58. Berbaikan

93 14 6
                                    


WARNING!

Apa yang ditulis di sini semuanya rekayasa. Jangan dibandingkan dengan keadaan di dunia nyata.

♡♡♡


"Itulah!" cetus Matias dengan nada frustrasi. "Papa tidak tahu, begitu pula para tetua itu. Yang bisa ngomong soal itu cuma Dehen. Dan dia bilang, buaya yang datang kemarin adalah prajurit pengintai."

Jata ngeri seketika. "Buaya 7 m itu cuma pengintai? Sebesar apa yang di atas itu?"
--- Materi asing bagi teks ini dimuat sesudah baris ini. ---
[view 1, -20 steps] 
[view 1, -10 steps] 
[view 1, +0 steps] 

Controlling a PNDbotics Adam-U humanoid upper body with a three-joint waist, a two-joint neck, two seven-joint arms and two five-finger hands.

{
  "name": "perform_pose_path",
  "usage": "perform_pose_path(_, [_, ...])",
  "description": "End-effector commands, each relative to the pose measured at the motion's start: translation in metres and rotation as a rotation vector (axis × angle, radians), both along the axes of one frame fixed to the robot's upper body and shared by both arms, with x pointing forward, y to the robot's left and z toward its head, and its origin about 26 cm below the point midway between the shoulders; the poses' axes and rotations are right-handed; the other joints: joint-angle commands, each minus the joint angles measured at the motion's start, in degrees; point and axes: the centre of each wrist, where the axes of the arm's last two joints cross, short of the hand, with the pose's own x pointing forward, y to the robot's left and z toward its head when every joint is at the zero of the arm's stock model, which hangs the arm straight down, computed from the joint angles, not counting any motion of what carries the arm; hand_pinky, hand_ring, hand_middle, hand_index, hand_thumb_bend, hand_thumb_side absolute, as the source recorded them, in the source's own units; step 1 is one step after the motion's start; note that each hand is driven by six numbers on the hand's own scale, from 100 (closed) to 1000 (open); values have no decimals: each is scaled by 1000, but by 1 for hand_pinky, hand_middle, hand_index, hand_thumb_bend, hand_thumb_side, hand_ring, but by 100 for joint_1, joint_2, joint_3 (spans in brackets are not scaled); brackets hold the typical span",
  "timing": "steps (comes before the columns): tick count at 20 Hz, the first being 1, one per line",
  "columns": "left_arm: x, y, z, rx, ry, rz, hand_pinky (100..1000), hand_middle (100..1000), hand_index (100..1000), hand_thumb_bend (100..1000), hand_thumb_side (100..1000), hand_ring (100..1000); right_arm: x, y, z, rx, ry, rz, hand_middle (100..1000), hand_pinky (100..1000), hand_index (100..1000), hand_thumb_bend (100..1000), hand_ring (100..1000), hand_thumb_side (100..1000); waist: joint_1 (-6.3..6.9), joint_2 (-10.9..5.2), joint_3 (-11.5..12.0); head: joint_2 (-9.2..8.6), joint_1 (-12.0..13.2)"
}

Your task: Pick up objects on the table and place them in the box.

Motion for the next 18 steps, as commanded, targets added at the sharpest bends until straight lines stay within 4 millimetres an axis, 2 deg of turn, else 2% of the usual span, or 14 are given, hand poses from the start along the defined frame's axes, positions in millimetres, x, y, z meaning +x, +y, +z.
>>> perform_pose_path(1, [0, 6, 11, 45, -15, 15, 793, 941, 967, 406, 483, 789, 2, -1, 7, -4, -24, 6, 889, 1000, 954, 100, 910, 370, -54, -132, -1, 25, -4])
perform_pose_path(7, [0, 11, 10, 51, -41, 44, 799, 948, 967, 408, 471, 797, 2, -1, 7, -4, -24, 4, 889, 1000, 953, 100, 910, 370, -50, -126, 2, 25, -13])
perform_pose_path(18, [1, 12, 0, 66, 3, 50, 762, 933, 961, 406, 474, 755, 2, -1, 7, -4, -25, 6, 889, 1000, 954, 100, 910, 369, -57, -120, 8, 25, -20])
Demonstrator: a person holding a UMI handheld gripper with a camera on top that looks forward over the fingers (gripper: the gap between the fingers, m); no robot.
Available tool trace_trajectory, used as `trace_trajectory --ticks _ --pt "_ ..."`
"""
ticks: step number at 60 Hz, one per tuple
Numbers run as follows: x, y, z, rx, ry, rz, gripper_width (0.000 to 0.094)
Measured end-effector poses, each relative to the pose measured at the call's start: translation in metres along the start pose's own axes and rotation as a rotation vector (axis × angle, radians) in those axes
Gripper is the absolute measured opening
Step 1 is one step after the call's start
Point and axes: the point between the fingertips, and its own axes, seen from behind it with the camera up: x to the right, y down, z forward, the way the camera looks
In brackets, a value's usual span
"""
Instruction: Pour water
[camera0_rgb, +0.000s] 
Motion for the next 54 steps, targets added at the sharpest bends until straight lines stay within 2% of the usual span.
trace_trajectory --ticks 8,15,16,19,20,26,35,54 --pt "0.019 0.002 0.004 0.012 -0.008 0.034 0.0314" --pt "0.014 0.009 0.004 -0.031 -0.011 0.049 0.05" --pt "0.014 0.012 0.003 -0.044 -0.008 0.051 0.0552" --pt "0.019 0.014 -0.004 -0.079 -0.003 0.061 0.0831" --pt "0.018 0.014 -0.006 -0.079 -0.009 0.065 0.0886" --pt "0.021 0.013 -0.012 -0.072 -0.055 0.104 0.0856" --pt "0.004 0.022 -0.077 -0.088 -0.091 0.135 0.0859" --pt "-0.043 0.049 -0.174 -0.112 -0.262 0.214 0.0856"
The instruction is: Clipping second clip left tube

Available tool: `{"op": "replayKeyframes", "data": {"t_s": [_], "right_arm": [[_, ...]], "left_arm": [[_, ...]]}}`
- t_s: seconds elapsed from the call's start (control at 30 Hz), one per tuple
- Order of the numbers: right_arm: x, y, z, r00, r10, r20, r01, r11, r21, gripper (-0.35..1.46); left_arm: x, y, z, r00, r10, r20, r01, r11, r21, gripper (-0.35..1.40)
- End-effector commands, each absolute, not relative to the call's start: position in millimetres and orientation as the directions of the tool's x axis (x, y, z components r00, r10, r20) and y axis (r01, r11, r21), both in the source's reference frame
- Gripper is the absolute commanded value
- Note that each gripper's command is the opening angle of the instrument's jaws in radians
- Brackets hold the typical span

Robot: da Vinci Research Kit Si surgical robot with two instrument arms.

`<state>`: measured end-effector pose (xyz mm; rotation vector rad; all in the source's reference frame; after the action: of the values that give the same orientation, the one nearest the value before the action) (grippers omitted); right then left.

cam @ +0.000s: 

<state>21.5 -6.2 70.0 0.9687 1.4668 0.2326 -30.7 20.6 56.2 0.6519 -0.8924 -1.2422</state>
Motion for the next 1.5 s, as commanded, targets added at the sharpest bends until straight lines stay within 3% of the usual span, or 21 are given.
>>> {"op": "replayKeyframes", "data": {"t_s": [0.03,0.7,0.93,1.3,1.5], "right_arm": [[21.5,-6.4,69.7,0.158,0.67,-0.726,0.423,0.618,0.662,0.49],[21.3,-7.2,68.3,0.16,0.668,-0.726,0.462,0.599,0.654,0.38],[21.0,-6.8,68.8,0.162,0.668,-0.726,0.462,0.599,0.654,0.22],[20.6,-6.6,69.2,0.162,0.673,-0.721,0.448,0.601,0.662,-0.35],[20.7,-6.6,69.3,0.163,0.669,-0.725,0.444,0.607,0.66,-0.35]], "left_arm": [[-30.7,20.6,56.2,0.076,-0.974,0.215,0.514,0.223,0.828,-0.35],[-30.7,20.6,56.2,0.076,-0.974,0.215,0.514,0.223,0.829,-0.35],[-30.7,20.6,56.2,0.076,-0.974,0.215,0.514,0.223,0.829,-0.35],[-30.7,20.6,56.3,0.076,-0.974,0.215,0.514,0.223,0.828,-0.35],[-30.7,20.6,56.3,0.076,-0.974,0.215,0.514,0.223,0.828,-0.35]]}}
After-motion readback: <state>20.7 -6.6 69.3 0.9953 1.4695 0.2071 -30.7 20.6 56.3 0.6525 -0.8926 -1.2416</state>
"Makin besar, makin tinggi tingkatannya. Panglima mereka bisa puluhan meter panjangnya. Bahkan bisa disebut naga. Jata, namamu itu, selain diartikan naga, juga bisa berarti dewa para buaya."

"Mereka mengintai apa? Kenapa mereka ke rumahku?"

"Entahlah. Tapi, kalau mendengar cerita Asrul tadi, buaya itu membantu mengusir kekuatan jahat yang menguasai Puput dan Asrul. Masih banyak misteri yang kita tidak tahu."

"Aku pusing, Pa!"

Matias merogoh kantung celana. Dari sana ia mengeluarkan sebuah benda kecil. "Ini titipan dari para tetua buatmu."

"Apa itu?"

Matias tidak menjawab. Ia juga tidak suka memberikan benda itu kepada anaknya. "Pakai saja. Siapa tahu bisa menghilangkan impotensimu."

Wajah Jata langsung menegang. "Nggak! Aku nggak mau coba-coba hal-hal begituan!"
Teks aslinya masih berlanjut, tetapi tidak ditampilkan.